▶ _Exercise_: Go through the listing that follows and write it out exactly. Drop the pictures.

▶ _Source data_:
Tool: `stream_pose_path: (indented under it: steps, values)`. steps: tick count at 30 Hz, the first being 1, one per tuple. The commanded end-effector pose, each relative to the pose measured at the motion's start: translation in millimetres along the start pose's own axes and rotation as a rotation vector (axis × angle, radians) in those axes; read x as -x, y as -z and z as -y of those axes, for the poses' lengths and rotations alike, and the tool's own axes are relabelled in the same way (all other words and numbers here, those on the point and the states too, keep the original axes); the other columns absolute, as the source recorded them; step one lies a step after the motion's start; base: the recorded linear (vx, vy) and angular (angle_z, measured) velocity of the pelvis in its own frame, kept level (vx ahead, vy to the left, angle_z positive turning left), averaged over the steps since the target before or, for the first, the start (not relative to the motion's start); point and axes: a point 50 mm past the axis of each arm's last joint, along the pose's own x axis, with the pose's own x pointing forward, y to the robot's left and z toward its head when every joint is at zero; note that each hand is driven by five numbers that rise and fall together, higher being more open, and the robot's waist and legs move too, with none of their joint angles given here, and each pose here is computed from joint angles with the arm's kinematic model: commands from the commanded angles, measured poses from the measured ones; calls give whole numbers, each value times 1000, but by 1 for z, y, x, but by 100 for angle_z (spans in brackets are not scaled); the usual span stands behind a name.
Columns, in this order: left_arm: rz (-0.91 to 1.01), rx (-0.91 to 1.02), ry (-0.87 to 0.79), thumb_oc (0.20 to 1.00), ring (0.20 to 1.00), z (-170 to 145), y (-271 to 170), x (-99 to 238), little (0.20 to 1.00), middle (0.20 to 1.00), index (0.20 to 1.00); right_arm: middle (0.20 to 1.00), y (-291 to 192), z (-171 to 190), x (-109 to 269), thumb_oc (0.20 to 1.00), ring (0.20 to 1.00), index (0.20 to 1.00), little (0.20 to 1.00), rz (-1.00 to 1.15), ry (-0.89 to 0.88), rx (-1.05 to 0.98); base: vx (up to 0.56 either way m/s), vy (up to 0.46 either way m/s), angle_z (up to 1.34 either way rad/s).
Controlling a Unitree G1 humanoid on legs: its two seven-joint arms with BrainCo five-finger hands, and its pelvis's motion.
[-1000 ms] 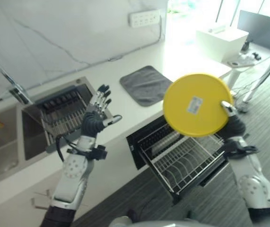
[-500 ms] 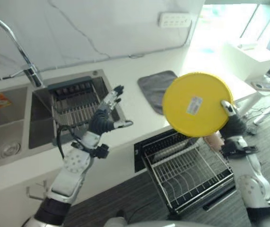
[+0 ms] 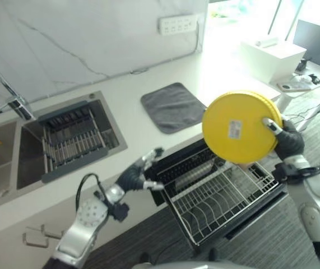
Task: Place the dishes in the dishwasher.
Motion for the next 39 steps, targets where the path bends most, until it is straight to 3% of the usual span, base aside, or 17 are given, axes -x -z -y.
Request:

▶ _Expected output_:
Tool: `stream_pose_path: (indented under it: steps, values)`. steps: tick count at 30 Hz, the first being 1, one per tuple. The commanded end-effector pose, each relative to the pose measured at the motion's start: translation in millimetres along the start pose's own axes and rotation as a rotation vector (axis × angle, radians) in those axes; read x as -x, y as -z and z as -y of those axes, for the poses' lengths and rotations alike, and the tool's own axes are relabelled in the same way (all other words and numbers here, those on the point and the states too, keep the original axes); the other columns absolute, as the source recorded them; step one lies a step after the motion's start; base: the recorded linear (vx, vy) and angular (angle_z, measured) velocity of the pelvis in its own frame, kept level (vx ahead, vy to the left, angle_z positive turning left), averaged over the steps since the target before or, for the first, the start (not relative to the motion's start); point and axes: a point 50 mm past the axis of each arm's last joint, along the pose's own x axis, with the pose's own x pointing forward, y to the robot's left and z toward its head when every joint is at zero; note that each hand is driven by five numbers that rise and fall together, higher being more open, and the robot's waist and legs move too, with none of their joint angles given here, and each pose here is computed from joint angles with the arm's kinematic model: commands from the commanded angles, measured poses from the measured ones; calls give whole numbers, each value times 1000, but by 1 for z, y, x, but by 100 for angle_z (spans in brackets are not scaled); the usual span stands behind a name.
Columns, in this order: left_arm: rz (-0.91 to 1.01), rx (-0.91 to 1.02), ry (-0.87 to 0.79), thumb_oc (0.20 to 1.00), ring (0.20 to 1.00), z (-170 to 145), y (-271 to 170), x (-99 to 238), little (0.20 to 1.00), middle (0.20 to 1.00), index (0.20 to 1.00); right_arm: middle (0.20 to 1.00), y (-291 to 192), z (-171 to 190), x (-109 to 269), thumb_oc (0.20 to 1.00), ring (0.20 to 1.00), index (0.20 to 1.00), little (0.20 to 1.00), rz (-1.00 to 1.15), ry (-0.89 to 0.88), rx (-1.05 to 0.98); base: vx (up to 0.56 either way m/s), vy (up to 0.46 either way m/s), angle_z (up to 1.34 either way rad/s).
Controlling a Unitree G1 humanoid on legs: its two seven-joint arms with BrainCo five-finger hands, and its pelvis's motion.
[-1000 ms] 
[-500 ms] 
[+0 ms] 
Task: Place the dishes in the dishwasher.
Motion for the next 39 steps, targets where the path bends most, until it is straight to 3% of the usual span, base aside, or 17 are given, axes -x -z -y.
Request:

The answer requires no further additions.